RE: Warning messages for ill-formed data

2003-03-24 Thread Mark Lewellen
I often encounter lower-ascii codes mixed in with Big5 text, which is
fine
and straightforward to handle.  However, a problem arises when upper
ascii occasionally occur outside of the Big5 range.  When such a
character occurs, this is probably an error or part of a user-defined
character.
However, it appears that Encode DOES NOT display warnings for these but
rather maps individual upper ascii to conventional characters such as
Roman letters with diacritics commonly found in European languages.
(It appears that Encode displays warnings for characters that are within
the Big5 range, but do not have a mapping to Unicode, perhaps because
these code points are not used in Big5 itself.)  

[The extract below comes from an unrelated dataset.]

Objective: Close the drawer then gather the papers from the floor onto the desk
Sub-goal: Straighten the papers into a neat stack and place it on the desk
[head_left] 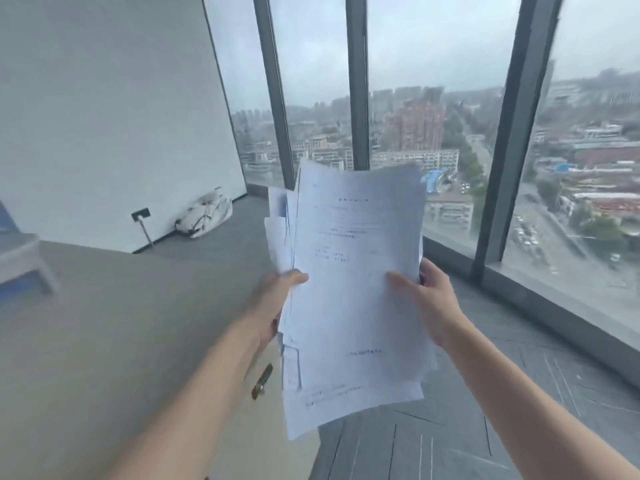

Is there a way to cause Encode to display warnings for upper ascii
outside
of the Big5 range when converting from Big5 to Unicode?  If not, could
the 
developers consider this for a future fix?

Mark

 
> > P.S. Another problem. How can it be determined whether that
> > user-defined character (UDC hereafter) is single-byte or
double-byte? 
> >
> > The file big5-eten.ucm does not contain how to determin the
character
> > length in bytes for an unmapped UDC.


> As I understand it, the "parsing" rules for big5 involve stepping 
> through the character stream one byte at a time, and:
> 
>  - if the byte just taken is 7-bit ASCII (hi-bit clear), you have one 
>  complete character (*); otherwise:
> 
>  - when the byte just taken is in the range [\xA1-\xFE], you have the 
>  first half of a 16-bit big5 character, and you need to get the next 
>  byte as well; if that next byte is in the range 
> [\x40-\x7E\xA1-\xFE], 
>  then you now have a complete big5 code point
> 
>  - an initial byte in the range [\x80-\xA0\xFF] is presumably 
> some form
>  of noise, and should be discarded; likewise, when expecting 
> the second
>  byte of a big5 character, a byte in the range 
> [\x00-\x3F\x7F-\xA0\xFF]
>  is also noise, and presumably both this byte and the one 
> preceding it 
>  should be discarded. (**)

> 
> footnotes:
> 
> (*) If reading a plain text file, you would of course expect 
> (hope) that
> the ASCII codes are limited to just white-space and [\x21-\x7E] (and 
> maybe \x07 "bell") -- i.e. no nulls, deletes, backspaces, EOT, etc; 
> still, if these occur, they should behave as ASCII for purposes of 
> parsing the characters.
> 
> (**) I'm really just guessing about what sort of action 
> should be taken
> when a stream violates the rules; discarding one or two bytes 
> at a time
> when they happen to be out of bounds should be the "safest" approach.
> 
> There is still the issue that those rules map out a very 
> large range of
> potential code points, many of which are not in fact used or 
> defined in
> Chinese.  Also, there must be some number of big5 code points that are
> used/defined (at least by some big5 applications), but are 
> not mapped to
> Unicode.  How Perl "decode()" handles these cases may be a 
> problem where
> developers still have some work to do to fix things...
> 



Re: Warning messages for ill-formed data

2003-03-24 Thread Dan Kogai
On Tuesday, Mar 25, 2003, at 13:59 Asia/Tokyo, Mark Lewellen wrote:
Is there a way to cause Encode to display warnings for upper ascii
outside of the Big5 range when converting from Big5 to Unicode?  If 
not, could
the developers consider this for a future fix?
Use the optional 3rd argument to decode().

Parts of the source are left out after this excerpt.